The whole listing is to be transcribed exactly as it stands.
──────
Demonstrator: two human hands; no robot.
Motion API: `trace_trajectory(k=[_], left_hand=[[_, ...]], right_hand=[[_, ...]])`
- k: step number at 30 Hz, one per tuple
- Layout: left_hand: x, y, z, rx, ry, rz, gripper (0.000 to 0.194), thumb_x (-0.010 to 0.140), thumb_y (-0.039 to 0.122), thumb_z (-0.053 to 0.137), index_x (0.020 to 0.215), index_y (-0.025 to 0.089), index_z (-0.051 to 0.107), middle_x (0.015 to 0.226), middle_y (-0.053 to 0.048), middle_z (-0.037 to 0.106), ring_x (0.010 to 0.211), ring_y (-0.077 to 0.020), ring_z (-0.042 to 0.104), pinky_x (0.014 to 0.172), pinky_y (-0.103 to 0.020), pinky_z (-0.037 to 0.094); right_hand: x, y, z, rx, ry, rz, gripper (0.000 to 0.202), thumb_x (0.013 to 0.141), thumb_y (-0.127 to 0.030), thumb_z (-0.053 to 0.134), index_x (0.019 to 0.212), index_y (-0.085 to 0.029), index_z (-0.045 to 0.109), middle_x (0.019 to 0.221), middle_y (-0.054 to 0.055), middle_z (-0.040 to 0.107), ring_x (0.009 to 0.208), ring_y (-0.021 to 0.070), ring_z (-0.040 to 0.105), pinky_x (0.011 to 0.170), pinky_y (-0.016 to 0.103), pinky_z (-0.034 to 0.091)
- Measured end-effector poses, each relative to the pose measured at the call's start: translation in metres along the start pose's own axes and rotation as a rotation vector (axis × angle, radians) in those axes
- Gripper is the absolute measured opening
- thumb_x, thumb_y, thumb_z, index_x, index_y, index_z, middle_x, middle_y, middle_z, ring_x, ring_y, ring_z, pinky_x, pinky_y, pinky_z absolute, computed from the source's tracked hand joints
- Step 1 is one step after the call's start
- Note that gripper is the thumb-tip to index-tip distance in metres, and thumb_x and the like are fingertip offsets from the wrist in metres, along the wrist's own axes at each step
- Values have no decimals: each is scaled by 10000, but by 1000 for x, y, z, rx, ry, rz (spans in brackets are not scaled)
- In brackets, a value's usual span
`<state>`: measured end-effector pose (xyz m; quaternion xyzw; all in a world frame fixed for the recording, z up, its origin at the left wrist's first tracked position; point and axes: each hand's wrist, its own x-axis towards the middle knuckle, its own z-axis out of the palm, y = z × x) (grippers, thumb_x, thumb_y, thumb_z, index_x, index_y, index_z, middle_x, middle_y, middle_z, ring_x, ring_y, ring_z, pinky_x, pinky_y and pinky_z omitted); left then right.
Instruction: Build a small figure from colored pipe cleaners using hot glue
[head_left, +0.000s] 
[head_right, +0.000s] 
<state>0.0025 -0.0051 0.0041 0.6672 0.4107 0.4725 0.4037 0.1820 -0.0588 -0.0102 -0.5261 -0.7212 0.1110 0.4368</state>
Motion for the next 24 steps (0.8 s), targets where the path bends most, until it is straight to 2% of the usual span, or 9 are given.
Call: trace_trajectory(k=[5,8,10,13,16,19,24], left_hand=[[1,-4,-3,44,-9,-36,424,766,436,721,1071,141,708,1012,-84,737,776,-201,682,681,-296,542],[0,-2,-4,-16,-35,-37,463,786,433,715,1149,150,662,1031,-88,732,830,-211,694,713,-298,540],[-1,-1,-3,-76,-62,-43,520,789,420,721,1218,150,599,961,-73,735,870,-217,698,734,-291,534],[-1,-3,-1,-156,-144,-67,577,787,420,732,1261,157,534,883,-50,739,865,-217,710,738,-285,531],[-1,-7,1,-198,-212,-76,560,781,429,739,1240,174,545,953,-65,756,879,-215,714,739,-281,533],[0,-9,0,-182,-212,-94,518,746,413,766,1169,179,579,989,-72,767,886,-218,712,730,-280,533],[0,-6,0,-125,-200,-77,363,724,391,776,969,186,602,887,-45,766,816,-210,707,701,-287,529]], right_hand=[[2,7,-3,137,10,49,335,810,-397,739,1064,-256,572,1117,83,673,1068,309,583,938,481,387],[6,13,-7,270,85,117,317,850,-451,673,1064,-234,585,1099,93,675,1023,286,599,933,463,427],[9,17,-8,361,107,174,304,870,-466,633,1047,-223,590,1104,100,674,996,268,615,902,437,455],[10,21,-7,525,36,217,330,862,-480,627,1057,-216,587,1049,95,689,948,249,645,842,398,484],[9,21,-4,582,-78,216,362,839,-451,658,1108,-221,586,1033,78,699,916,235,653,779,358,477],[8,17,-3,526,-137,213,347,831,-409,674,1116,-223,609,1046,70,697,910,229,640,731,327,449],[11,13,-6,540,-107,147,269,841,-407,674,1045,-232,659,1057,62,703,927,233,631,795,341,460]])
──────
Exercise output:
Demonstrator: two human hands; no robot.
Motion API: `trace_trajectory(k=[_], left_hand=[[_, ...]], right_hand=[[_, ...]])`
- k: step number at 30 Hz, one per tuple
- Layout: left_hand: x, y, z, rx, ry, rz, gripper (0.000 to 0.194), thumb_x (-0.010 to 0.140), thumb_y (-0.039 to 0.122), thumb_z (-0.053 to 0.137), index_x (0.020 to 0.215), index_y (-0.025 to 0.089), index_z (-0.051 to 0.107), middle_x (0.015 to 0.226), middle_y (-0.053 to 0.048), middle_z (-0.037 to 0.106), ring_x (0.010 to 0.211), ring_y (-0.077 to 0.020), ring_z (-0.042 to 0.104), pinky_x (0.014 to 0.172), pinky_y (-0.103 to 0.020), pinky_z (-0.037 to 0.094); right_hand: x, y, z, rx, ry, rz, gripper (0.000 to 0.202), thumb_x (0.013 to 0.141), thumb_y (-0.127 to 0.030), thumb_z (-0.053 to 0.134), index_x (0.019 to 0.212), index_y (-0.085 to 0.029), index_z (-0.045 to 0.109), middle_x (0.019 to 0.221), middle_y (-0.054 to 0.055), middle_z (-0.040 to 0.107), ring_x (0.009 to 0.208), ring_y (-0.021 to 0.070), ring_z (-0.040 to 0.105), pinky_x (0.011 to 0.170), pinky_y (-0.016 to 0.103), pinky_z (-0.034 to 0.091)
- Measured end-effector poses, each relative to the pose measured at the call's start: translation in metres along the start pose's own axes and rotation as a rotation vector (axis × angle, radians) in those axes
- Gripper is the absolute measured opening
- thumb_x, thumb_y, thumb_z, index_x, index_y, index_z, middle_x, middle_y, middle_z, ring_x, ring_y, ring_z, pinky_x, pinky_y, pinky_z absolute, computed from the source's tracked hand joints
- Step 1 is one step after the call's start
- Note that gripper is the thumb-tip to index-tip distance in metres, and thumb_x and the like are fingertip offsets from the wrist in metres, along the wrist's own axes at each step
- Values have no decimals: each is scaled by 10000, but by 1000 for x, y, z, rx, ry, rz (spans in brackets are not scaled)
- In brackets, a value's usual span
`<state>`: measured end-effector pose (xyz m; quaternion xyzw; all in a world frame fixed for the recording, z up, its origin at the left wrist's first tracked position; point and axes: each hand's wrist, its own x-axis towards the middle knuckle, its own z-axis out of the palm, y = z × x) (grippers, thumb_x, thumb_y, thumb_z, index_x, index_y, index_z, middle_x, middle_y, middle_z, ring_x, ring_y, ring_z, pinky_x, pinky_y and pinky_z omitted); left then right.
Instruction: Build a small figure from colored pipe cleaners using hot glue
[head_left, +0.000s] 
[head_right, +0.000s] 
<state>0.0025 -0.0051 0.0041 0.6672 0.4107 0.4725 0.4037 0.1820 -0.0588 -0.0102 -0.5261 -0.7212 0.1110 0.4368</state>
Motion for the next 24 steps (0.8 s), targets where the path bends most, until it is straight to 2% of the usual span, or 9 are given.
Call: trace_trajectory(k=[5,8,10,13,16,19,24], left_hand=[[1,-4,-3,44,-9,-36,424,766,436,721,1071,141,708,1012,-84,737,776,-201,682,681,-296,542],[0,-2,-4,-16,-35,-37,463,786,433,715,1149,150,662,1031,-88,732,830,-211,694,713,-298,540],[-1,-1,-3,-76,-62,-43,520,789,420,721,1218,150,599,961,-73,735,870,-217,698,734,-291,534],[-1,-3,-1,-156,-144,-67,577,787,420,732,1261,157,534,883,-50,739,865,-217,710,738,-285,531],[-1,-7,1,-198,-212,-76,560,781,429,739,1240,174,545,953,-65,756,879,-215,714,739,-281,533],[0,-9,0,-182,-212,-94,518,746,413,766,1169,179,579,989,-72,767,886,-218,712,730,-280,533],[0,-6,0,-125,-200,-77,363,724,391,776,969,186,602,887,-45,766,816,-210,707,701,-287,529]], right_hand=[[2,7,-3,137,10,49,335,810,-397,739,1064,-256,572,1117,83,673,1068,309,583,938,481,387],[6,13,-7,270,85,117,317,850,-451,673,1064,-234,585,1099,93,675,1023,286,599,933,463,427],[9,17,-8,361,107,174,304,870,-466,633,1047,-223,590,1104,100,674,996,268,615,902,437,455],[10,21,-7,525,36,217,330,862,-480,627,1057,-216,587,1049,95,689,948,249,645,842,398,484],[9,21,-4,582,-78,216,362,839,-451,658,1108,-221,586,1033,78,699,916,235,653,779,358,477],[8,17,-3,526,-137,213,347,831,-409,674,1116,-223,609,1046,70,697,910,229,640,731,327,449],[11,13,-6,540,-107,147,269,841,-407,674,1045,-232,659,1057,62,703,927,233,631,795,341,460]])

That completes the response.